Your task:
Could you write out the opening lines of the data, word for word, stopping after the line that contains "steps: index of"?
__________
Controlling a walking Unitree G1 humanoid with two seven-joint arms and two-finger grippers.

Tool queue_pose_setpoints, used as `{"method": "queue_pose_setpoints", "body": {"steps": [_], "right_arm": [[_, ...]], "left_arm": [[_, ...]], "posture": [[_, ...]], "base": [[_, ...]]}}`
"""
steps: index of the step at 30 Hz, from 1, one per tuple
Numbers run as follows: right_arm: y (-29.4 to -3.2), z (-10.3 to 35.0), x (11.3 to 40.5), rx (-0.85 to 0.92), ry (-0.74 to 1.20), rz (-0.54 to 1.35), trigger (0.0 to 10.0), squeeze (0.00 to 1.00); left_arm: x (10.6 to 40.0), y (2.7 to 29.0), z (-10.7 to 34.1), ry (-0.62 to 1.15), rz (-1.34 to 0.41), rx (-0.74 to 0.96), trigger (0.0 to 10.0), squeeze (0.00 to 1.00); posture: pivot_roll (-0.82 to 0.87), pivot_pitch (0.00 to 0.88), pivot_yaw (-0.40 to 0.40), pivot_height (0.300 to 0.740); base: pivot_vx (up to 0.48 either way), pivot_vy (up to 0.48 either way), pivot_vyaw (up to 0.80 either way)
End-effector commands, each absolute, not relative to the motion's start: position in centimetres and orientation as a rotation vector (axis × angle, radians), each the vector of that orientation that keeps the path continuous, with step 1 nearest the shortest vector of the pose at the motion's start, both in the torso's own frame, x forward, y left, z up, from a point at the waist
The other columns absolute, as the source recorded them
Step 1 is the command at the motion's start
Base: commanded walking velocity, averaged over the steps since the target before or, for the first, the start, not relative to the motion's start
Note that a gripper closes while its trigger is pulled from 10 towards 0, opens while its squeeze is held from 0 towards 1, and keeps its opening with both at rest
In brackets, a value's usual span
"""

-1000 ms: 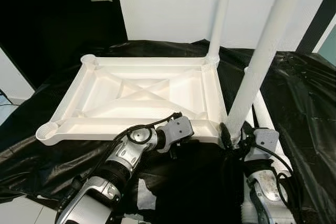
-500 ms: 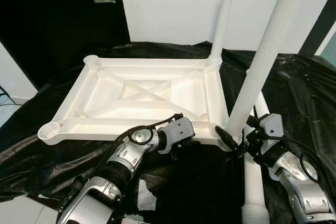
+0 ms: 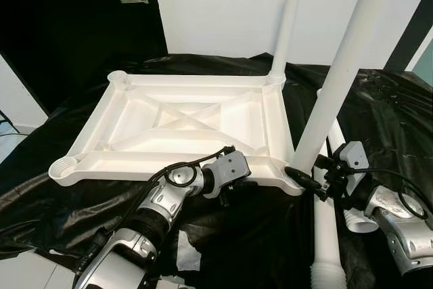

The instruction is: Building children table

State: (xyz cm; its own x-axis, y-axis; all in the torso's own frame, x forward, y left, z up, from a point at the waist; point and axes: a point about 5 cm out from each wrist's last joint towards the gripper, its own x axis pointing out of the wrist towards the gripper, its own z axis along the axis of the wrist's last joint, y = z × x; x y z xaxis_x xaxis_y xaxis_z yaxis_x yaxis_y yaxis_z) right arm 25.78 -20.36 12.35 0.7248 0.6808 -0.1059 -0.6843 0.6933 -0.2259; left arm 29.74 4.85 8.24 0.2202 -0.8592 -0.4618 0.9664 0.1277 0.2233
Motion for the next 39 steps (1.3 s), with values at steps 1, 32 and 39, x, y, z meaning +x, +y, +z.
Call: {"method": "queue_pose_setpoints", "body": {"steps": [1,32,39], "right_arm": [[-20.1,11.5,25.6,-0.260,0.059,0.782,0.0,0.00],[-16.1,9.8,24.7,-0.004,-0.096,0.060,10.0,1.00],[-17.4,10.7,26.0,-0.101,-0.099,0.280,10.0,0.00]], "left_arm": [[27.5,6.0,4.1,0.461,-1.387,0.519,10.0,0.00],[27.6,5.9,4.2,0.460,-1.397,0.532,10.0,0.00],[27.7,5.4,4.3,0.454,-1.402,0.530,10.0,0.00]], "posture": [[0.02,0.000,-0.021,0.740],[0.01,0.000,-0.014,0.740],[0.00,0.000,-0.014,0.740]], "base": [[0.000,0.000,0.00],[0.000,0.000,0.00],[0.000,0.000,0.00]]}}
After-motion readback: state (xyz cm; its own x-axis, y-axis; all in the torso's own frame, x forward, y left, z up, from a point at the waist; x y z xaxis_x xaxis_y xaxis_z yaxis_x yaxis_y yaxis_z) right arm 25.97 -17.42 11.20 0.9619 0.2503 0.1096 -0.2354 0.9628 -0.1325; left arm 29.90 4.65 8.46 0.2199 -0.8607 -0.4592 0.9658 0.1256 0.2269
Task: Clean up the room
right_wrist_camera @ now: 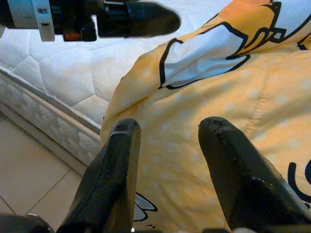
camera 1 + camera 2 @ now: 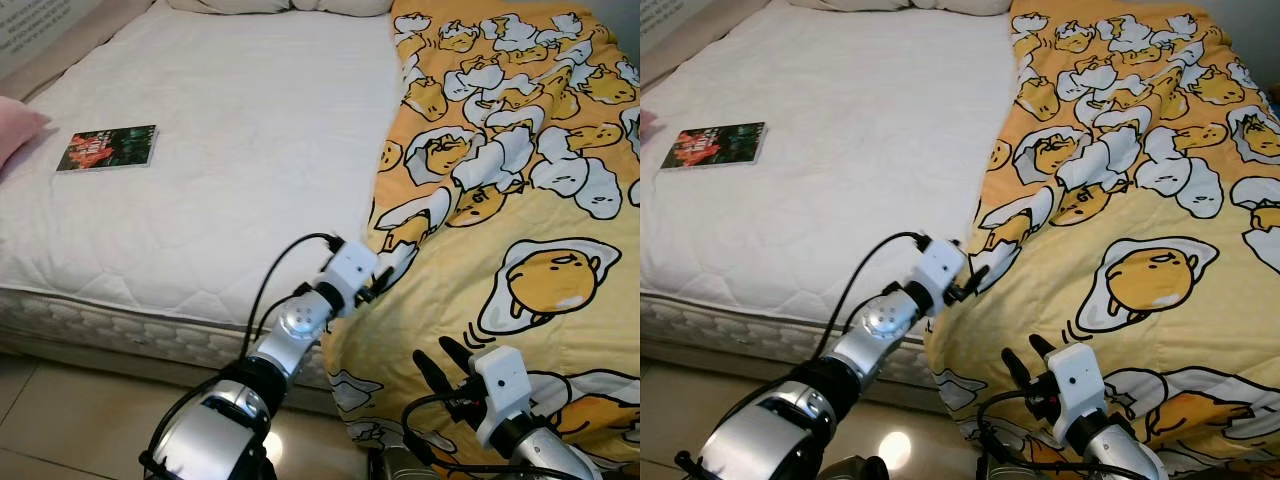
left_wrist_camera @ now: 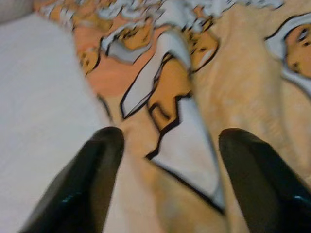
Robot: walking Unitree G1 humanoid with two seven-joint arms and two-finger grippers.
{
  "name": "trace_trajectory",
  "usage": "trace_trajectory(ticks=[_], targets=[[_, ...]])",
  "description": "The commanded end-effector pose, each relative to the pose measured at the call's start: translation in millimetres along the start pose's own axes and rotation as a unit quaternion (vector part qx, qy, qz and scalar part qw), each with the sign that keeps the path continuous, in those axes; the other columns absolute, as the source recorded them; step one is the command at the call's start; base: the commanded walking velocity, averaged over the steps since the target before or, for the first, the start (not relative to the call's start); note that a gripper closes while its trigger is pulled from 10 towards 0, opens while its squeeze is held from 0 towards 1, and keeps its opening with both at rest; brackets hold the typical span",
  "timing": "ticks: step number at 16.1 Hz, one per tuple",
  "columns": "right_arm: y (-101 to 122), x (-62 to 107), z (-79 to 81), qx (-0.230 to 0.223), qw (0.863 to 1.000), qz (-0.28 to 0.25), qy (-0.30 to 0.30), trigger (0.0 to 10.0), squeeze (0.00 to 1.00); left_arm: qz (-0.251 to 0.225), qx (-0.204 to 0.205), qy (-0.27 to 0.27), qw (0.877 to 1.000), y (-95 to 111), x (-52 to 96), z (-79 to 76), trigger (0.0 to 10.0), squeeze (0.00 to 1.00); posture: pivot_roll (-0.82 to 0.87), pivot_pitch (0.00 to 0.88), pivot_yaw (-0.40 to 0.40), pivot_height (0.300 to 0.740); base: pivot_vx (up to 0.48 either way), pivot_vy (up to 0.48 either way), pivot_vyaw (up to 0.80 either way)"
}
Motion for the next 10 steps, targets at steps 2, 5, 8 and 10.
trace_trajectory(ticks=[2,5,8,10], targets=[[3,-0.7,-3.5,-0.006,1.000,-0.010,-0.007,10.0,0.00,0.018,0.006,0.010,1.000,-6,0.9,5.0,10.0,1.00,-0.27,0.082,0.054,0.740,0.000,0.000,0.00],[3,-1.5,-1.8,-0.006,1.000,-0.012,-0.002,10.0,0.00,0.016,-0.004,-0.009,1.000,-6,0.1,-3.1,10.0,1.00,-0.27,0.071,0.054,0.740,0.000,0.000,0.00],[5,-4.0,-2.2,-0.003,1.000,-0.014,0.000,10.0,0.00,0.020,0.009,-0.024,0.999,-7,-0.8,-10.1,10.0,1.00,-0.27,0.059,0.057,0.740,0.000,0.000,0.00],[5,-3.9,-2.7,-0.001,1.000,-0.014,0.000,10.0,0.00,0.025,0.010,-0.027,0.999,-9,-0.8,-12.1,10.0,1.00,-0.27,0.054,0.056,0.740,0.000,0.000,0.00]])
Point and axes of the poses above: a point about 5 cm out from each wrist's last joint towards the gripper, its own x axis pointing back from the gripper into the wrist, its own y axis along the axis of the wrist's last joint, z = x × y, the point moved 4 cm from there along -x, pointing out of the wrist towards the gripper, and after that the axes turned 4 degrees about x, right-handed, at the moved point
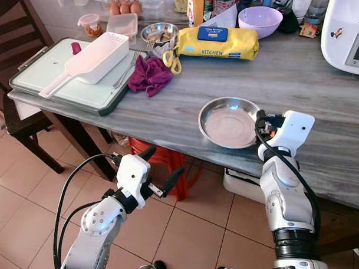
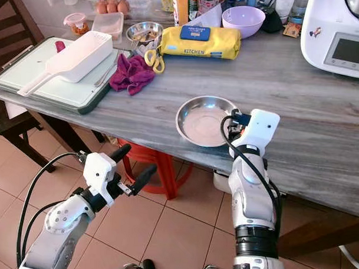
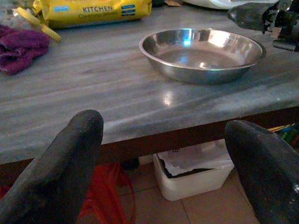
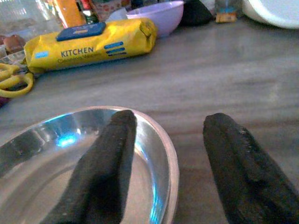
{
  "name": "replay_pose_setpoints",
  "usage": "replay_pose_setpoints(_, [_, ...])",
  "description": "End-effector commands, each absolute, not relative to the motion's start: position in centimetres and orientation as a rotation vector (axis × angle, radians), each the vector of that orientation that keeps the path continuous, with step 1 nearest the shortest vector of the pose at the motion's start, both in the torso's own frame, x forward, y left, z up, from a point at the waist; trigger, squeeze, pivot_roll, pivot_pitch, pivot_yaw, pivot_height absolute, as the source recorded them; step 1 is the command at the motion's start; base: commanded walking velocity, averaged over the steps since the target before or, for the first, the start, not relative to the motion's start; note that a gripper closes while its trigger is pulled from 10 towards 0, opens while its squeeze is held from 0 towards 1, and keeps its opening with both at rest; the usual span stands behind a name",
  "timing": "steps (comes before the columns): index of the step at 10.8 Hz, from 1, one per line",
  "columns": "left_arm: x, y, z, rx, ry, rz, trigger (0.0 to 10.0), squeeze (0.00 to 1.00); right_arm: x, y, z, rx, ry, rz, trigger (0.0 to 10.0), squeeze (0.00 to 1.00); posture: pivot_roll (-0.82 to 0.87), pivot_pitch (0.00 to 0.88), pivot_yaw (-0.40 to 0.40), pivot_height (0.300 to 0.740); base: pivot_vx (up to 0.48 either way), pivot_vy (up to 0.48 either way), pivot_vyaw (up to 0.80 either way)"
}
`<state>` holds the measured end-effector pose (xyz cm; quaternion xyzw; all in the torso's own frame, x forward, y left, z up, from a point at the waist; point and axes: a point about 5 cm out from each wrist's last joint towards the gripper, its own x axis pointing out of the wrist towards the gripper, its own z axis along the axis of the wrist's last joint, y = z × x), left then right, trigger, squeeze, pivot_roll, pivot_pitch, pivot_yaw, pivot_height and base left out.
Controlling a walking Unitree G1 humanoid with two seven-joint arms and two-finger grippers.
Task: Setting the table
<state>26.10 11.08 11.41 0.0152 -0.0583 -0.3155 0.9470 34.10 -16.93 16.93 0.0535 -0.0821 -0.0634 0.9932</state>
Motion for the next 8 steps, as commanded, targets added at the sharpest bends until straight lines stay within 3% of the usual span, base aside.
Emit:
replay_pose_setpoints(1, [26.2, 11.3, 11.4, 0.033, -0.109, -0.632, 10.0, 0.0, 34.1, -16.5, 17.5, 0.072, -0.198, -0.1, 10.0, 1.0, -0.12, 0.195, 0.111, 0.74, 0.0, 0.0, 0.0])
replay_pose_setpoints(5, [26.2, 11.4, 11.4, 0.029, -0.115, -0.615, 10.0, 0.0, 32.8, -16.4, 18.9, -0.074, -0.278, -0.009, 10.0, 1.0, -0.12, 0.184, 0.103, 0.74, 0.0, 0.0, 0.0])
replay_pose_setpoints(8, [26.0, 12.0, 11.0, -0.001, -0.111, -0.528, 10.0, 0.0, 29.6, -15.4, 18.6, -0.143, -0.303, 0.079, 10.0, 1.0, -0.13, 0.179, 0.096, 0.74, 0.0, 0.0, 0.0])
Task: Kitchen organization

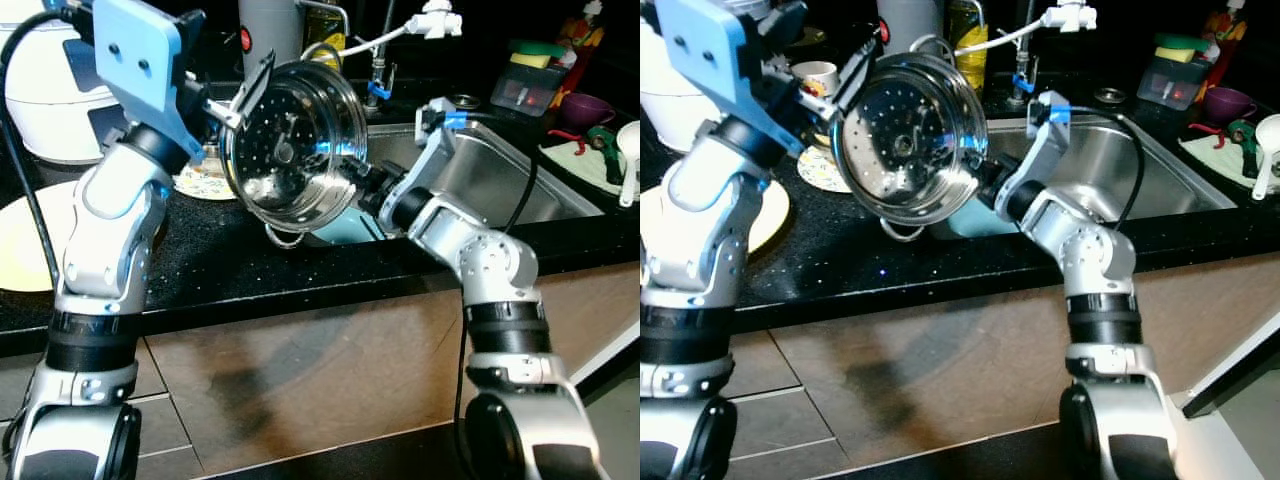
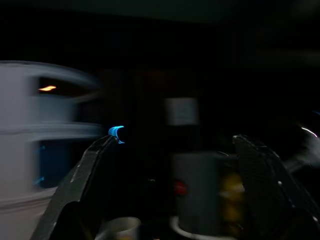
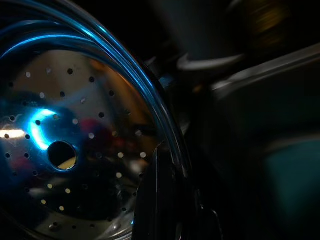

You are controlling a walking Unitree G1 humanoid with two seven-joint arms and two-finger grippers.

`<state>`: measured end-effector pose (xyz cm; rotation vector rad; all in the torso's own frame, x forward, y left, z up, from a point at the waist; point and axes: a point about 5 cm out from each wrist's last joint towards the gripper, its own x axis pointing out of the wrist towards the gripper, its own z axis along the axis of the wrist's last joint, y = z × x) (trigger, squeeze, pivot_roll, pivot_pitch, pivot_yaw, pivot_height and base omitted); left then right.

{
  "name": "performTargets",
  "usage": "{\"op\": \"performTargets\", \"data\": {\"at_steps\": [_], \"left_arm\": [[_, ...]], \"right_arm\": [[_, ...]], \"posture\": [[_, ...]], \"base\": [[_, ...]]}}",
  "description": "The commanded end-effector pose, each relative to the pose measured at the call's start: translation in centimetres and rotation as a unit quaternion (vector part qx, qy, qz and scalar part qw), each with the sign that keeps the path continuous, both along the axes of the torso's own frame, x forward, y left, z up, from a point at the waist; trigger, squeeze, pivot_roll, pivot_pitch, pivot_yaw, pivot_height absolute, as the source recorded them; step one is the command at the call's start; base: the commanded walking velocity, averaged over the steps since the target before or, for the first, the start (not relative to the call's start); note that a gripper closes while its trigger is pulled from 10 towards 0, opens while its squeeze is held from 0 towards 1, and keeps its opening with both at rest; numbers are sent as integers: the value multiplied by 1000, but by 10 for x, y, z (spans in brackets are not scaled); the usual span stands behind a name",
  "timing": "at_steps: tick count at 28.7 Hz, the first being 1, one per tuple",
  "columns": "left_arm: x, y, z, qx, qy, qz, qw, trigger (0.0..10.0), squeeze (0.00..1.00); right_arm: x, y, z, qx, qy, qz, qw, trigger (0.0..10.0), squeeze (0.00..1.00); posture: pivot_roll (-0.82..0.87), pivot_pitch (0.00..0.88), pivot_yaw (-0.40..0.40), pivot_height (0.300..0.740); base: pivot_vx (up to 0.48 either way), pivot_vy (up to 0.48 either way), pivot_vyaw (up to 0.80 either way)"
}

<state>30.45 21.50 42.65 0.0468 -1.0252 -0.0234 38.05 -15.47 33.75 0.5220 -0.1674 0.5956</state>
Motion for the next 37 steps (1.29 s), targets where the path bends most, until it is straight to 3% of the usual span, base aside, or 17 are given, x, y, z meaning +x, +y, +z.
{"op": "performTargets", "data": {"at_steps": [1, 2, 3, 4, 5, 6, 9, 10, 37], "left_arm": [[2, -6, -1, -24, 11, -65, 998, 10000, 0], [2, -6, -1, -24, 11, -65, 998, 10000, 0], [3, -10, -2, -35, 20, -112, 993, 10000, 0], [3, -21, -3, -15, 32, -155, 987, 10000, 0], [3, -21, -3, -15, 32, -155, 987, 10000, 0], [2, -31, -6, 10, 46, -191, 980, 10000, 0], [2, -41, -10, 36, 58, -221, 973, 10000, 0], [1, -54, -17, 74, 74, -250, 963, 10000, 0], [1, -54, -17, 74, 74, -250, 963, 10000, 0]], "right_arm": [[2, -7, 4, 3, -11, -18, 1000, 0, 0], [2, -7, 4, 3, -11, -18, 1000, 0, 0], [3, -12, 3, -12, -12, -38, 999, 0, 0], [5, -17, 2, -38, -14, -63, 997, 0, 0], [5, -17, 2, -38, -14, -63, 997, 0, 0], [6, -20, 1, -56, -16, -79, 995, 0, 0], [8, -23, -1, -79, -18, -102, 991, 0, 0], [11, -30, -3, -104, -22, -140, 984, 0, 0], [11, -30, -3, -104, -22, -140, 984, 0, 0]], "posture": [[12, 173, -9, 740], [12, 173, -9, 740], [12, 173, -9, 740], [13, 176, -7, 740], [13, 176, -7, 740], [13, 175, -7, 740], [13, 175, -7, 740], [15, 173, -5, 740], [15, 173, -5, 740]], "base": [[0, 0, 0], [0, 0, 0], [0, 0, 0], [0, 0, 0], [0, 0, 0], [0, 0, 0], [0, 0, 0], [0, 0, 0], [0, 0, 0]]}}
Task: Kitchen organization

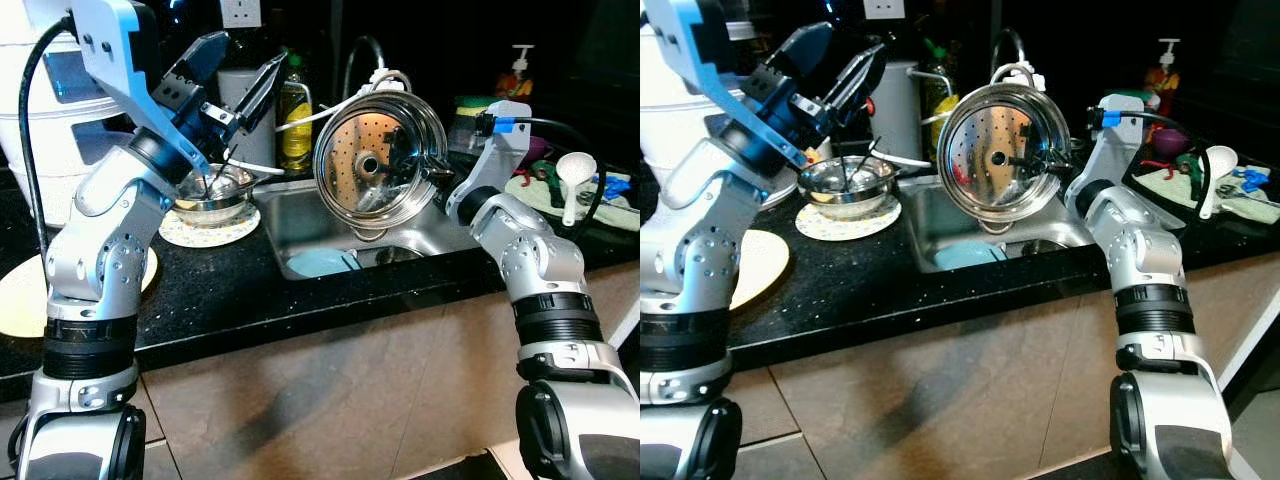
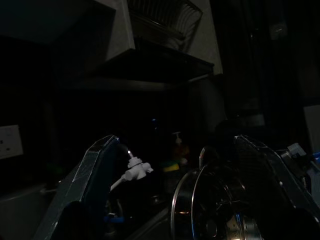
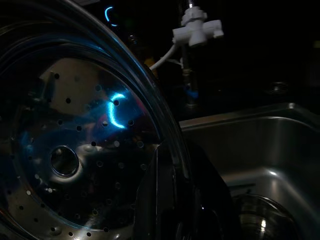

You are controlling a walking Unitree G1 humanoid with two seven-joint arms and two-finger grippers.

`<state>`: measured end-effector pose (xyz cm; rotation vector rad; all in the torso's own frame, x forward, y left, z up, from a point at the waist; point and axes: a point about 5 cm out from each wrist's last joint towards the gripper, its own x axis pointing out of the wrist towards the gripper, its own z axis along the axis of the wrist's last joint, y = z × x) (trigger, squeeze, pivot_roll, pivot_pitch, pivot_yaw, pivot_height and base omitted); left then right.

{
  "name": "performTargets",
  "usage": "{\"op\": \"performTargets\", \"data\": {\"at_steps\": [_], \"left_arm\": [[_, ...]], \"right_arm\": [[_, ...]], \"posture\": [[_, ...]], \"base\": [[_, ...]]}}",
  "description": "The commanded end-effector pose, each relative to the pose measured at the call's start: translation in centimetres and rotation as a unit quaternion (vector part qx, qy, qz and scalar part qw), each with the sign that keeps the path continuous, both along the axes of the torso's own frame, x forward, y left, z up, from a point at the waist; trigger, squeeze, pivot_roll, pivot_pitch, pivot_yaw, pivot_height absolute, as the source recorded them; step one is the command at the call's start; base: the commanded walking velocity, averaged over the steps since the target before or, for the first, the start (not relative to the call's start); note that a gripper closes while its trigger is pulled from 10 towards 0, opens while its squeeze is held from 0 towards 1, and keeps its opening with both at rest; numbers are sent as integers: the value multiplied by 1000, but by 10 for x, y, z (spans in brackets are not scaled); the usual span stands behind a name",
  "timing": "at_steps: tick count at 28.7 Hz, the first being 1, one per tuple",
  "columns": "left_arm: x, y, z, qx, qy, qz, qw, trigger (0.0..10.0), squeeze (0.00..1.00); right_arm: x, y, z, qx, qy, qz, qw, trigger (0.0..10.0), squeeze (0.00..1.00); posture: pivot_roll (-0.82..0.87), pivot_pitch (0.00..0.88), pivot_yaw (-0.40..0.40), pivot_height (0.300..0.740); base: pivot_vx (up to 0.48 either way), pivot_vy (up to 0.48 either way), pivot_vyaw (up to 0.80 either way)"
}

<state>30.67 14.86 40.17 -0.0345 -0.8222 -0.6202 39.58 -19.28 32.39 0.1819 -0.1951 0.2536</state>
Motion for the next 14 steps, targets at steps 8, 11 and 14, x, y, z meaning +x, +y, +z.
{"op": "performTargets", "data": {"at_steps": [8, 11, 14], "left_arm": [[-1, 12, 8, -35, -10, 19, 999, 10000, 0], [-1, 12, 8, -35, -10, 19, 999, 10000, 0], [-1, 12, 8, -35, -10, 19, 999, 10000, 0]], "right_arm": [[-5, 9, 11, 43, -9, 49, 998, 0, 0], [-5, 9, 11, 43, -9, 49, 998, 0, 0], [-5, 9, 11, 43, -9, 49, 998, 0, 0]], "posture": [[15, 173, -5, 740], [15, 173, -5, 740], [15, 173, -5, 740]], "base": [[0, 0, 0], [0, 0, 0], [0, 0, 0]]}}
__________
Written response:
Controlling a walking Unitree G1 humanoid with two seven-joint arms and two-finger grippers.

Tool queue_pose_setpoints, used as `{"method": "queue_pose_setpoints", "body": {"steps": [_], "right_arm": [[_, ...]], "left_arm": [[_, ...]], "posture": [[_, ...]], "base": [[_, ...]]}}`
"""
steps: index of the step at 30 Hz, from 1, one per tuple

Nothing else remains in this exercise.